At the corner of South Street and Headhouse Square, Las Bugambilias Mexican Restaurant opened in 2007. It is owned by the husband and wife team, Carlos Molina and Michelle Zimmerman. Chef Molina studied Culinary Arts in Cancun and Mexico City before working as the executive chef of Tequilas Restaurant at 15th and Locust, between 1999 to 2006. This is how the menu at Las Bugambilias was crafted with traditional Mexican cooking. The regional cuisine at the restaurant is mostly from Mexico City, Puebla, Vera Cruz and the Yucatan region. Some specialty dishes in Mole traditional from Puebla, Cochinita Pibil from Yucatan, La Tampiquena from  Tamulipus and Caldo Tlapeno from Mexico City.

The main cocktail at Las Bugambilias is a traditional Margarita made with freshly squeezed lime juice, in addition to varieties on the classic with pineapple juice or spicy!
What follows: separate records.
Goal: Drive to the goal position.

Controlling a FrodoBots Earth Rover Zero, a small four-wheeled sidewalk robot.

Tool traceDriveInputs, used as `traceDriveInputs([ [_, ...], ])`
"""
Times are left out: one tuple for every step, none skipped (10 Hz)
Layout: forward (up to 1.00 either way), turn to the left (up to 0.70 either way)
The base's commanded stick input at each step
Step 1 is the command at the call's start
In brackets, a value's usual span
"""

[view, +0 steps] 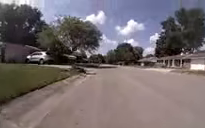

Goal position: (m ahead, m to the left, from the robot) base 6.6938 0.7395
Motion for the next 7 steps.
traceDriveInputs([
  [1.0,0.03],
  [1.0,0.03],
  [1.0,0.03],
  [1.0,0.02],
  [1.0,0.0],
  [1.0,0.0],
  [1.0,0.0],
])
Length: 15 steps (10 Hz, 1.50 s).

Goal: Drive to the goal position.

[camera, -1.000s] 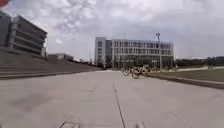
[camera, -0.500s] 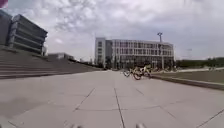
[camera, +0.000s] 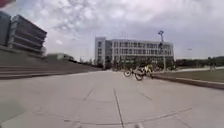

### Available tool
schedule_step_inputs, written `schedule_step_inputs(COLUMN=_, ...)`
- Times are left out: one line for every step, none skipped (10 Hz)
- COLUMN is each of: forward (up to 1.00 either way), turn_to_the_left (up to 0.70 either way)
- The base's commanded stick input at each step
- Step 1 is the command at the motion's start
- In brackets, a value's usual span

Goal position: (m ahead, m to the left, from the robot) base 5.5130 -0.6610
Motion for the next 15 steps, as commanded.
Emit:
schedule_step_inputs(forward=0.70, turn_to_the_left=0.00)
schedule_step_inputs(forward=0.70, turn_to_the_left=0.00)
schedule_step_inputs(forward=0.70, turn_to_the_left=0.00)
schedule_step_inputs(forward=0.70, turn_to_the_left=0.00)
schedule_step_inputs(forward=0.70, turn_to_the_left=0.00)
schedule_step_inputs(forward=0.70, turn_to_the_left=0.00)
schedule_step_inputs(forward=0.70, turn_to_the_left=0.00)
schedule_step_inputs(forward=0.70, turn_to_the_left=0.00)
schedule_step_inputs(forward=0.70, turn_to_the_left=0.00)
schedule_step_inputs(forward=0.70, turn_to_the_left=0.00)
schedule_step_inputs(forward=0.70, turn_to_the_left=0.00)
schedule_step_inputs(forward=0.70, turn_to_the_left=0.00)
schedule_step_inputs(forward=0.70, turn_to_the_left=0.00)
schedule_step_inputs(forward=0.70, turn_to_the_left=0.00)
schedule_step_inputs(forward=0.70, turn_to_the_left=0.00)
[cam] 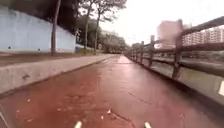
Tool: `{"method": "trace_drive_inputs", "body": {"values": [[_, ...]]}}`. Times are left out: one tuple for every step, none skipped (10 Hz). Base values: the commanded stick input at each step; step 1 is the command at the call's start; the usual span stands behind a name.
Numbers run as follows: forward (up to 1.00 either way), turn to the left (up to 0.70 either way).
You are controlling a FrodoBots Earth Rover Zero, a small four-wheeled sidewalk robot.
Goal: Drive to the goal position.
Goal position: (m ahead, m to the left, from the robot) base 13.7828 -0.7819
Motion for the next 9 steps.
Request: {"method": "trace_drive_inputs", "body": {"values": [[0.5, 0.0], [0.5, 0.0], [0.5, 0.0], [0.5, 0.0], [0.5, 0.0], [0.5, 0.0], [0.5, 0.0], [0.5, 0.0], [0.5, 0.0]]}}
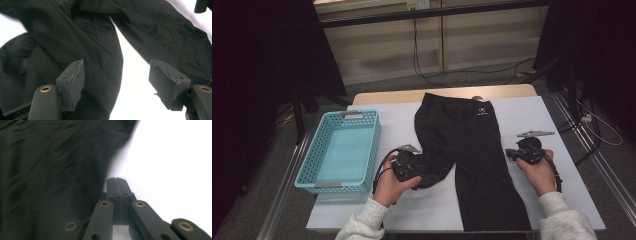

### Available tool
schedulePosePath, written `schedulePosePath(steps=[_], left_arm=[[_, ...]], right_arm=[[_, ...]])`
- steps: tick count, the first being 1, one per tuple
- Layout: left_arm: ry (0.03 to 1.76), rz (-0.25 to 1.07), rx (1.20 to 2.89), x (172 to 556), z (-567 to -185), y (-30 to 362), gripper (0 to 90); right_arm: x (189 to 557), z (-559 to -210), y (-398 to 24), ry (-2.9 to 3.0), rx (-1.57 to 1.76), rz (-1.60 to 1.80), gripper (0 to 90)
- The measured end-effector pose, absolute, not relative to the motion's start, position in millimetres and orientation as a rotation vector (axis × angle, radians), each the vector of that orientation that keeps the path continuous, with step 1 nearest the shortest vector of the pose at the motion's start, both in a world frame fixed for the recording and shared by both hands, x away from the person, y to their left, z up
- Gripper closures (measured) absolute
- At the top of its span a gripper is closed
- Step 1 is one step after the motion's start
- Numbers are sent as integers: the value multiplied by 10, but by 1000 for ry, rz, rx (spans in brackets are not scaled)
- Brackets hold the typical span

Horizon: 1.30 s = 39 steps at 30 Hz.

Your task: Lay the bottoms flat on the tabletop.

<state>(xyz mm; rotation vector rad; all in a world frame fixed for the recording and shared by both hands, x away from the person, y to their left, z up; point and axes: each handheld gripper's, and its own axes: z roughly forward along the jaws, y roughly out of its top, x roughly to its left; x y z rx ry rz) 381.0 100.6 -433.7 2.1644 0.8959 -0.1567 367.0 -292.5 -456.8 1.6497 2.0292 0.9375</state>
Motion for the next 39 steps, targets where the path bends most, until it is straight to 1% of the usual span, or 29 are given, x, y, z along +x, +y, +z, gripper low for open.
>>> schedulePosePath(steps=[2,3,5,7,9,11,12,13,14,15,16,18,20,26,27,28,29,30,32,34,36,39], left_arm=[[900,-153,2161,3824,-4335,1031,292],[908,-146,2160,3829,-4338,1038,291],[922,-133,2161,3841,-4345,1051,284],[929,-127,2163,3851,-4346,1061,280],[932,-115,2166,3857,-4339,1068,272],[931,-113,2162,3869,-4332,1072,270],[932,-110,2165,3873,-4332,1073,270],[931,-113,2164,3876,-4335,1074,269],[932,-112,2160,3878,-4335,1076,270],[929,-107,2155,3876,-4329,1075,273],[931,-109,2148,3873,-4324,1072,279],[932,-108,2143,3863,-4318,1072,280],[934,-100,2149,3860,-4317,1081,281],[947,-97,2149,3850,-4321,1102,290],[945,-94,2150,3851,-4320,1100,290],[943,-87,2154,3852,-4318,1095,290],[944,-88,2155,3852,-4317,1092,288],[944,-82,2158,3851,-4318,1086,286],[943,-72,2162,3850,-4313,1084,276],[941,-62,2164,3850,-4306,1088,263],[943,-61,2161,3850,-4302,1093,257],[949,-61,2158,3852,-4298,1103,257]], right_arm=[[3682,-4569,-3012,2012,1677,956,900],[3689,-4576,-3042,2031,1678,957,884],[3710,-4577,-3053,2023,1644,962,730],[3760,-4564,-3046,2022,1629,969,708],[3853,-4556,-3023,2006,1632,1000,636],[3967,-4563,-2979,2020,1630,990,629],[4025,-4584,-2950,2029,1643,994,611],[4068,-4610,-2913,2036,1673,1008,625],[4085,-4616,-2883,2028,1663,1000,698],[4103,-4614,-2850,2028,1646,955,749],[4129,-4622,-2838,2023,1650,966,768],[4152,-4623,-2859,2033,1666,986,900],[4168,-4634,-2882,2054,1685,1043,900],[4189,-4612,-2994,1997,1716,1002,900],[4194,-4611,-3006,1983,1725,1037,900],[4197,-4605,-3002,1976,1721,1042,885],[4208,-4594,-2965,1976,1684,1011,736],[4221,-4592,-2939,1982,1674,1004,678],[4242,-4610,-2864,2006,1673,1007,671],[4247,-4629,-2799,2011,1640,964,714],[4251,-4629,-2787,2039,1652,998,898],[4260,-4633,-2807,2040,1673,1028,900]])
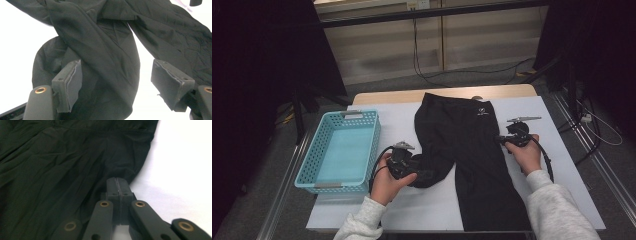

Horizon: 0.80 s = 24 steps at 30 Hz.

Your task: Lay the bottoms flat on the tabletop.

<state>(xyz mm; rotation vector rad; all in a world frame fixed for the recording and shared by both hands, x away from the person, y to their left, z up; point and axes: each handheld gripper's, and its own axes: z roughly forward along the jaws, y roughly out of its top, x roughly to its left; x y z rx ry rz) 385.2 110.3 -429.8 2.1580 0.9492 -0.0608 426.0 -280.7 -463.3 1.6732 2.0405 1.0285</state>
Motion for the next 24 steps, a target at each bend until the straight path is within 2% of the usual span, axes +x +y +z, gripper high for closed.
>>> schedulePosePath(steps=[9,10,11,12,19,24], left_arm=[[951,-63,2157,3855,-4284,1119,265],[953,-61,2156,3857,-4283,1118,265],[953,-60,2157,3859,-4282,1118,264],[956,-56,2155,3860,-4280,1118,260],[969,-35,2155,3876,-4283,1114,246],[975,-35,2160,3884,-4303,1112,244]], right_arm=[[4295,-4596,-3086,1999,1719,982,900],[4304,-4593,-3090,2009,1726,996,833],[4327,-4580,-3081,2028,1728,974,707],[4345,-4555,-3069,2012,1696,938,672],[4668,-4490,-3074,1909,1722,1026,591],[4890,-4636,-2944,1933,1763,1021,609]])
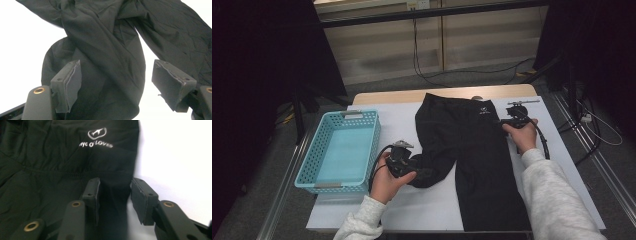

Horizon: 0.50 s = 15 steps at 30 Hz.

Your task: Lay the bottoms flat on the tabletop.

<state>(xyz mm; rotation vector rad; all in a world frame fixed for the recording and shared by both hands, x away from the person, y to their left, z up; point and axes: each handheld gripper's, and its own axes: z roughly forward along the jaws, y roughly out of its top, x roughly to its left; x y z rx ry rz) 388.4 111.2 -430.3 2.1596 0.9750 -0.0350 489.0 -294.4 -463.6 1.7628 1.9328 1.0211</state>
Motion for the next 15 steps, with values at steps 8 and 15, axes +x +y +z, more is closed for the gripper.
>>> schedulePosePath(steps=[8,15], left_arm=[[985,-30,2160,3888,-4301,1132,242],[988,-27,2162,3885,-4287,1126,242]], right_arm=[[4953,-4690,-3009,1914,1756,1086,899],[5033,-4679,-3255,1858,1803,1052,900]])
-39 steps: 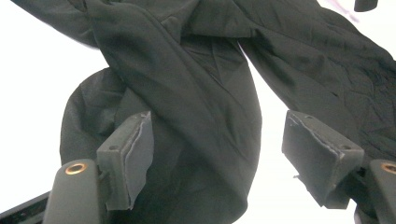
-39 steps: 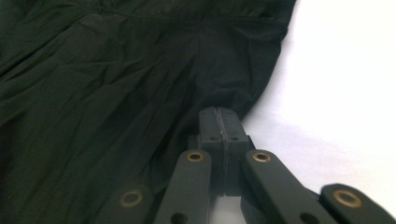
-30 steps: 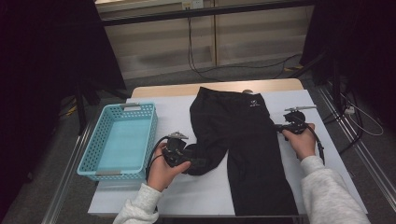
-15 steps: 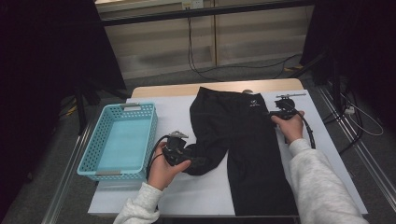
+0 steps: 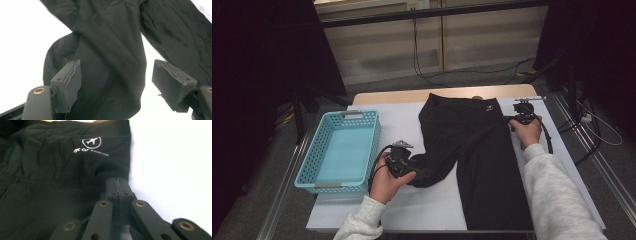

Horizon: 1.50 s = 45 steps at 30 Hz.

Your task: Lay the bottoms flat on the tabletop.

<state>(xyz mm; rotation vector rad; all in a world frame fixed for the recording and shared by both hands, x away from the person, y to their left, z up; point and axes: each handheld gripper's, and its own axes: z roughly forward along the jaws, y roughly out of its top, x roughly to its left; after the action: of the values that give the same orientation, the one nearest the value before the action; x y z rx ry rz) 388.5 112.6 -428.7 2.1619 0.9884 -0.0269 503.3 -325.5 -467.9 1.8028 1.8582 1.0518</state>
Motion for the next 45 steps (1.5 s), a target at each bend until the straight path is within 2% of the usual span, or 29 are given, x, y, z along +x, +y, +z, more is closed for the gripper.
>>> schedulePosePath(steps=[3,7,9,13,22,33,38,40,44,45], left_arm=[[997,-23,2159,3889,-4287,1143,241],[993,-27,2161,3896,-4295,1147,235],[990,-25,2161,3898,-4295,1147,228],[988,-27,2149,3898,-4272,1149,216],[975,6,2150,3883,-4230,1154,201],[958,19,2169,3861,-4220,1130,199],[965,55,2178,3868,-4212,1172,194],[972,66,2176,3866,-4217,1182,192],[970,92,2182,3867,-4206,1191,191],[971,97,2179,3871,-4204,1195,189]], right_arm=[[5051,-4669,-3373,1818,1813,1027,886],[4997,-4674,-3417,1824,1820,1059,653],[4918,-4637,-3397,1864,1812,1035,569],[4643,-4617,-3369,1942,1778,1037,549],[3835,-4593,-3264,2004,1688,970,549],[3045,-4604,-3193,2000,1667,1002,585],[2789,-4572,-3138,2020,1660,940,644],[2702,-4556,-3146,2025,1681,934,721],[2642,-4575,-3179,1998,1698,947,803],[2643,-4576,-3184,2008,1689,951,863]])
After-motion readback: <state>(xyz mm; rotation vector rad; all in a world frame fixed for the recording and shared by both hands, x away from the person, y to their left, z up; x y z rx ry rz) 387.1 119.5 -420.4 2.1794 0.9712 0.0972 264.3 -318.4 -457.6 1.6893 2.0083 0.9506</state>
Plus you can quench your thirst with a Tecate or other traditional Mexican favorites such as Agua de Horchata and Agua de Jamaica.

When it comes to enjoying either lunch or dinner, some of our favorite starters include the Ceviche de Camaron Sinaloa. This ceviche is filled with shrimp, marinated and cooked in fresh lime juice, served in a seafood tomato sauce, with diced cucumber, tomato, onion, jalapeno, avocado and a touch of olive oil. If you’re into something cheesy, we always are, we would HIGHLY recommend either the Queso Chihuahua Toluca with chorizo in a fondue of queso Chihuahua, nopales (tender cactus leafs) sauteed onions and Poblana strips or the Queso Fundido al Chipotle with Chihuahua cheese, shrimp and jumbo lump crabmeat topped with a chipotle sauce.
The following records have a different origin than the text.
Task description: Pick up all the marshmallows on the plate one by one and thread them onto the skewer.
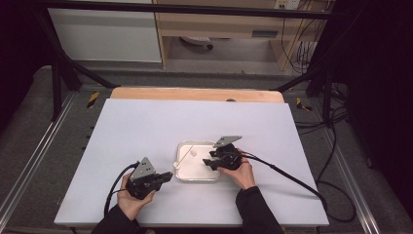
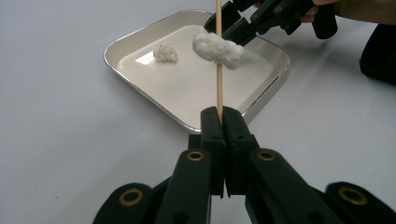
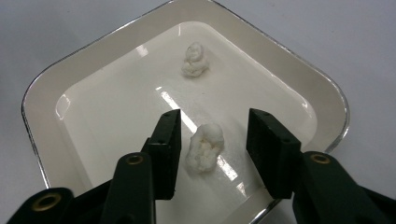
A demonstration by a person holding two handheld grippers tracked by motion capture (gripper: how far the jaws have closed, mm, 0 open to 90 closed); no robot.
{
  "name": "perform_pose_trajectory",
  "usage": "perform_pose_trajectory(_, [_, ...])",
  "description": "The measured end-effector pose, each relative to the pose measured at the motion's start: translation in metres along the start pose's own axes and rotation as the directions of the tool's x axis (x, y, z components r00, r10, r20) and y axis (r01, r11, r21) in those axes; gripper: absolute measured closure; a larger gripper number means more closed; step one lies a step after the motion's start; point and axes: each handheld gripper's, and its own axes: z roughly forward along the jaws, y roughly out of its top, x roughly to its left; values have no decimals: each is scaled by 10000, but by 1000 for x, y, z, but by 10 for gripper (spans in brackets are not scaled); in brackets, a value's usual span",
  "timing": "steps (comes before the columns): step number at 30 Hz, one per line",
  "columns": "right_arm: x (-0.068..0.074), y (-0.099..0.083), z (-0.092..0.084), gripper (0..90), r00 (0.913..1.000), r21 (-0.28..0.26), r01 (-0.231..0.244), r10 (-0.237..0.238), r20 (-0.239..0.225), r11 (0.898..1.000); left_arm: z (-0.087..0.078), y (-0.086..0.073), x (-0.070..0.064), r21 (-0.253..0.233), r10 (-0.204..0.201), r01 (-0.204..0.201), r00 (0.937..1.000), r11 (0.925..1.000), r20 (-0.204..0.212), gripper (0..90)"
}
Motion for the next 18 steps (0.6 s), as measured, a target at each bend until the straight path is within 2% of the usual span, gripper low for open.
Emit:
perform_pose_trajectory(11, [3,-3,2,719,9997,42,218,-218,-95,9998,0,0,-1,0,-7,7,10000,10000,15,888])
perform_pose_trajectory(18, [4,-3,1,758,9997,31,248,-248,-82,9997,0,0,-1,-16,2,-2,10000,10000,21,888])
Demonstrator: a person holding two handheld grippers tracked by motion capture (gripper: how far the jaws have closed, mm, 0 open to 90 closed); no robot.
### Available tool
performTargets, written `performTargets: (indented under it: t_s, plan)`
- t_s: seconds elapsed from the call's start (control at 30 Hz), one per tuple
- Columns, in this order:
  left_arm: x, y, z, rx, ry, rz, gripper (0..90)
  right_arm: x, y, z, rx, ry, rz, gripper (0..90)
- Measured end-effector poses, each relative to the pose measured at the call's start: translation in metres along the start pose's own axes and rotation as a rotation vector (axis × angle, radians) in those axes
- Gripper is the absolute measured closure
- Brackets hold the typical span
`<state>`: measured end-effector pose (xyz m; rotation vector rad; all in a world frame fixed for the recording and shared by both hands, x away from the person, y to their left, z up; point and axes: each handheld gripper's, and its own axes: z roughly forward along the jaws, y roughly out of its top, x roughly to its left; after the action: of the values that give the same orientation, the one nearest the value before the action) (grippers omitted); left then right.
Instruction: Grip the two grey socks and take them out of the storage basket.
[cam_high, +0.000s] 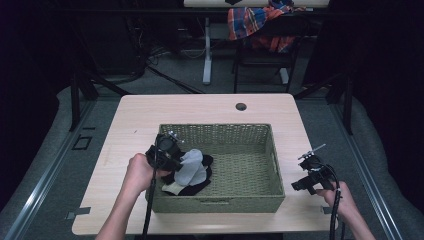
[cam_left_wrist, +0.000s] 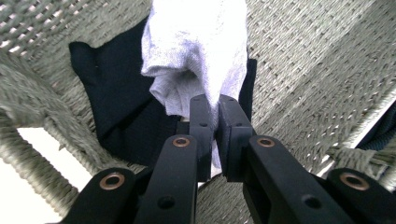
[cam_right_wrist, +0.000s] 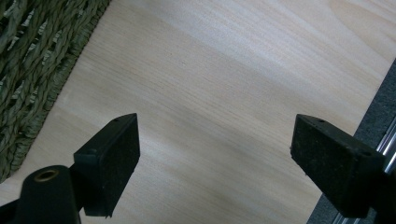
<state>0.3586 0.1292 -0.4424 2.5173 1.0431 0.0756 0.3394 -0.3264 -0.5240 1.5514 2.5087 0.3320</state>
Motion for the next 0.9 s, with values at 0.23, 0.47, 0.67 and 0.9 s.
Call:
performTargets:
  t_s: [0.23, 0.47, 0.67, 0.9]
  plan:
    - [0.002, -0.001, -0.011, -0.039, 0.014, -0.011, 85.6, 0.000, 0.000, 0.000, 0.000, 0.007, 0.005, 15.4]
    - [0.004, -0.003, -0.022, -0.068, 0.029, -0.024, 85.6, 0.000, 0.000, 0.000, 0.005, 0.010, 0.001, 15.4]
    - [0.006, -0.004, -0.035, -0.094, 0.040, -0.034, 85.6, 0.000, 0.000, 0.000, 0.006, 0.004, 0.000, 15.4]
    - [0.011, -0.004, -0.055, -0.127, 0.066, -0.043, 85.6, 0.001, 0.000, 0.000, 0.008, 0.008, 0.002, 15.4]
Famous Tacos Pastor are not to be missed. You’ll get three corn tortillas filled with achiote-marinated pork and grilled pineapple. Other popular favorites include Enchiladas Verde, a Mexican favorite. This dish offers three rolled corn tortillas filled with shredded chicken breast covered with salsa verde (like a green tomato sauce) and topped with queso chihuahua gratinado; rice and beans on the side.
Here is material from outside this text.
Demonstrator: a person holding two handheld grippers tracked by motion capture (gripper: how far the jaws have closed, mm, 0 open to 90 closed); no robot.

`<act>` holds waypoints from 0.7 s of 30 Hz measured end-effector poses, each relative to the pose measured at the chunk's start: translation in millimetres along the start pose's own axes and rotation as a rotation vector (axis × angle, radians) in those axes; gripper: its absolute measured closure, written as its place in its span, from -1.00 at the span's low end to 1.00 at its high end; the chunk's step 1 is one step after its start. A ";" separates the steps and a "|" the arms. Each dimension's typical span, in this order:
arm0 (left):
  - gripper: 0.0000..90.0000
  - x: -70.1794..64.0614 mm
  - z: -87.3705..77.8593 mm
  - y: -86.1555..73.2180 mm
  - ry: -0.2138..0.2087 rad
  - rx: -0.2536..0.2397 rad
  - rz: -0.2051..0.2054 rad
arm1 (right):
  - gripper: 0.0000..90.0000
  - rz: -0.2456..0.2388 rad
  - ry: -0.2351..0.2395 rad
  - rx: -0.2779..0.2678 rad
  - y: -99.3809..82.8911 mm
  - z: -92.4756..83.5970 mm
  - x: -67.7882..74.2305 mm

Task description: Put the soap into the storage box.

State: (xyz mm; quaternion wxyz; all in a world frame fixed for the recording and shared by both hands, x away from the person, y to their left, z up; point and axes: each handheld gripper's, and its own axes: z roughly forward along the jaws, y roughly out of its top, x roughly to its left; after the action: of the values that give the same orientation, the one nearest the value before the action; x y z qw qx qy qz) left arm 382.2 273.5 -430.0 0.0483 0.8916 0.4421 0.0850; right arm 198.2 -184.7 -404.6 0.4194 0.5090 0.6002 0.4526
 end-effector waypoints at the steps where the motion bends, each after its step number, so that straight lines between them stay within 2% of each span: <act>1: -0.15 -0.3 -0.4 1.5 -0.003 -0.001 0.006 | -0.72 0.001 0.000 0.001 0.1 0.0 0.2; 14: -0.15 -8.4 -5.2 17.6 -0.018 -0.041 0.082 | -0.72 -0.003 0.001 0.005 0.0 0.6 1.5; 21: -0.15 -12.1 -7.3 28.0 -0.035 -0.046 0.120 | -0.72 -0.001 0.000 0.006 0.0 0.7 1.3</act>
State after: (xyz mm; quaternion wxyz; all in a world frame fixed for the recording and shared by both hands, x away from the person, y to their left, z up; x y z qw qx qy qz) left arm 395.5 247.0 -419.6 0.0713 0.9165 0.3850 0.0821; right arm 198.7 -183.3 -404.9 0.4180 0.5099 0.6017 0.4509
Others appreciate the depth of unique flavor in the Mole Tradicional. This dish has tender chicken breast which is simmered in a bath of thick, grainy sauce made from an assortment of Mexican dried chiles, Mexican chocolate, peanuts, tortillas, sesame seeds and almonds served with rice and sweet fried plantain. Mole originated in two states of Mexico, Puebla and Oaxaca. The best-known moles are native to these two states, but other regions in Mexico also make various types of mole sauces.

For guests looking for a unique dish we’d also recommend the Molcajete Pollo. Served in a sizzling lava rock bowl, this dish had grilled chicken breast, scallions and cactus leaves in a salsa verde sauce topped with queso panela. Corn tortilla, rice, beans and guacamole are served on the side. We also enjoyed this take on a Mexican “Surf N’ Turf.” The Medallon Oaxaca features broiled filet mignon served in a salsa de chile pasilla with two jumbo shrimp grilled and gratinado with Queso Oaxaca, tomato and avocado and rice on the side. 

Next time we visit we are going to try the Camarones Rellenos, with five jumbo shrimp stuffed with cheese, pumpkin blossoms,zucchini and corn wrapped in bacon and served with a chipotle tomato sauce. We also very much had wanted to try the Cochinita Pibil, a dish of slow baked pork, Yucatan style, marinated in achiote (spice from the Yucatan peninsula) and baked in banana leaves; served with rice, beans, marinated onions and fried plantains.

Dining at Las Bugambilias prides itself on giving guests the experience of dining in Mexico. The complex sauces featured in every dish take hours of preparation and a variety of authentic ingredients. All of the soups, sauces and desserts are made without any added preservatives. The dishes on their menu are traditional time honored family recipes, not ‘ haute’ or ‘border Mexican-American’ cuisine. Even with the décor inside the restaurant shares the era of Mexico that begins with the Mexican Revolution in 1911 and ends in the “Epoca de oro en el cine Mexicano” 1945.

And make sure when you stop by the restaurant you take notice of the skull sculpture outside the front door, her name is “Catrina” and she comes from Guadalajara.